HAPPY BIRTHDAY BABE RUTH
Megacards, The Babe Ruth Collection, 1992, Card 116.
George Herman “Babe” Ruth was
born into a poor family along Baltimore’s waterfront in 1895 in what is now the
Camden Yards neighborhood. Of eight
children, only Babe and a younger sister survived infancy. “I spent most of the first 7 years of my life
living above my father’s saloon. When I
wasn’t living over it, I was in it,” Babe said.
Largely unsupervised, he began to chew tobacco, drink, and roam the
streets. His parents placed him in St.
Mary’s Industrial School for Boys until baseball rescued him from the
reformatory during his teenage years. He
died of throat cancer in 1948 at the age of 53.
Babe Ruth turned 33 years old on
Sunday, February 6, 1927. The Los
Angeles Times pictured him that day carrying a generous brace of ducks off
a dock on Sweetwater Lake near San Diego after the slugger went hunting for
some dinner.
Ruth needed the diversion. He’d been arrested three days earlier on a
charge of violating California’s child labor laws. As part of a vaudeville act, Ruth had called
a few boys on stage to receive autographed baseballs. An over-zealous state labor deputy nabbed the
home run king on the shaky grounds the boys had therefore become part of the
performance.
A court date was set for that
Monday. Ruth was not inclined to
appear. Laterally extending his nativity
on the calendar, he explained to reporters that the seventh was his birthday,
and he didn’t want to spend it in court.
He was soon acquitted of the frivolous
charge.
Megacards, The Babe Ruth Collection, 1992, Card 139.

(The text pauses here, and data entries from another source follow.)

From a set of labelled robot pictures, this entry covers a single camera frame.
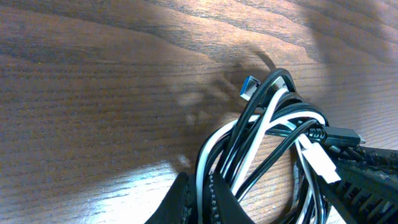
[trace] wooden table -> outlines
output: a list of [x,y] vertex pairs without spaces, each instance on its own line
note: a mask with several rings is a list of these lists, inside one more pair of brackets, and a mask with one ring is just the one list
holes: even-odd
[[[1,223],[143,223],[262,59],[333,126],[398,146],[394,0],[1,0],[0,31]],[[291,164],[242,202],[254,221],[286,207]]]

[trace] wood grain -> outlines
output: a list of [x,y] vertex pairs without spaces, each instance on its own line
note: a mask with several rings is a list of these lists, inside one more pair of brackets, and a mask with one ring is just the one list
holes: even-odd
[[[0,31],[2,223],[145,222],[262,58],[332,125],[398,147],[395,1],[0,0]],[[242,202],[254,221],[288,208],[291,164]]]

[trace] tabletop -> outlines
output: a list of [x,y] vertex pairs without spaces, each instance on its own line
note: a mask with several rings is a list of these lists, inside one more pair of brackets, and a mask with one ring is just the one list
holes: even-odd
[[[277,67],[332,126],[398,148],[394,0],[0,0],[0,32],[2,223],[144,223]],[[255,222],[289,209],[291,173],[286,152],[242,201]]]

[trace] brown wood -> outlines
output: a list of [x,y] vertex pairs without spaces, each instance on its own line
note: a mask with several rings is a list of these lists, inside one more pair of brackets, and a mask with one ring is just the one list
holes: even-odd
[[[396,1],[0,0],[0,34],[2,223],[146,221],[261,57],[332,125],[398,147]],[[285,153],[242,205],[268,223],[291,192]]]

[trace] bundle of cables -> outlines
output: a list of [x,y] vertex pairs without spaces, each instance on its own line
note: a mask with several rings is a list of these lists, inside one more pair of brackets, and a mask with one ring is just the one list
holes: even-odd
[[[196,188],[199,223],[203,222],[203,185],[211,172],[219,172],[240,202],[267,170],[292,146],[297,151],[300,177],[298,200],[282,223],[323,224],[331,205],[318,186],[318,172],[302,155],[302,149],[313,147],[311,129],[328,126],[322,112],[313,104],[304,103],[297,93],[290,73],[278,68],[254,93],[239,119],[211,134],[202,145],[196,162]],[[281,144],[245,179],[249,166],[265,134],[283,136]]]

Ruth was often described as
just a big kid himself. “The Babe never grew old,” said his wife,
Claire. “He was excited about each new
day—the way a kid is when he wakes up in the morning.” Babe never forgot the hard times of his
youth, and he visited orphanages and hospital wards during his playing career
and in later life. “Babe visited dozens
of hospitals because he loved children, not because he was looking for
publicity,” teammate Lefty Gomez said.
“I knew plenty of hospitals he went to that nobody knew about, which was
the way he wanted it.”
In early March of 1927, Ruth
signed the biggest contract to date in baseball history, agreeing to a
three-year term with the Yankees at $70,000 per year. The salary exceeded the annual contract of Baseball
Commissioner Kenesaw Mountain Landis by $5,000 and beat Ty Cobb’s paycheck by
$10,000.
Full-time umpire and nighthawk
writer Billy Evans gave Ruth a birthday present in a story that circulated before
the signing, lauding the Babe’s all-around skills in the outfield, on the
basepaths, and at the plate.
“As a matter of fact, there are
not more than half dozen outfielders who can cover more ground than Ruth,”
Evans began. “When it comes to throwing,
Tris Speaker is the only left-hand
throwing outfielder who is more accurate.
Ruth gets greater distance. On
the bases, for a big fellow Ruth is remarkably fast. He tops his speed with a deceptive slide. At bat, Ruth is much more than a mere
slugger,” Evans concluded. “He is an
adept bunter, drags the ball well, and when he wants to, can hit to most any
field.”
But his home runs made the
biggest news that year. All spring and
summer, Ruth and Lou Gehrig hammered American League pitching. On Labor Day, both were tied with 44 home
runs in a battle to break Ruth’s then-record of 59. Baseball had never seen anything like
it. Then Gehrig somehow lost his stroke
and went 19 games without putting a ball into the seats; Ruth hit five in the
next two days and added 11 more as the season ran down.
In the midst of the race to 60, Paul Gallico considered the man with the big
swing.
“Ruth without temptation might be
a pretty ordinary fellow. Part of his
charm lies in the manner in which he succumbs to every temptation that comes
his way,” the New York Daily News columnist mused. “Ruth is either planning to cut loose, is
cutting loose, or is repenting the last time he cut loose. He is a news story on legs going about
looking for a place to happen.”
Gallico also saw virtue between
the lines. The writer buttonholed Yankee
owner Jacob Ruppert in an open letter supporting Ruth’s demand for a
raise. “There’s this too,” Gallico
began. “The Babe is honest. Certainly his name has never been linked with
ball games bought and paid for, presents to pitchers, pools and all the other
pretty things that have been uncovered recently,” the columnist warned. “Because if you want baseball to have a real jolt
from which it would take years to recover, let there be a proved story that
Ruth is crooked.”
Babe Ruth. The one
and only. Happy Birthday.
Topps Conlon Collection, 1995, Babe Ruth’s 100th Birthday.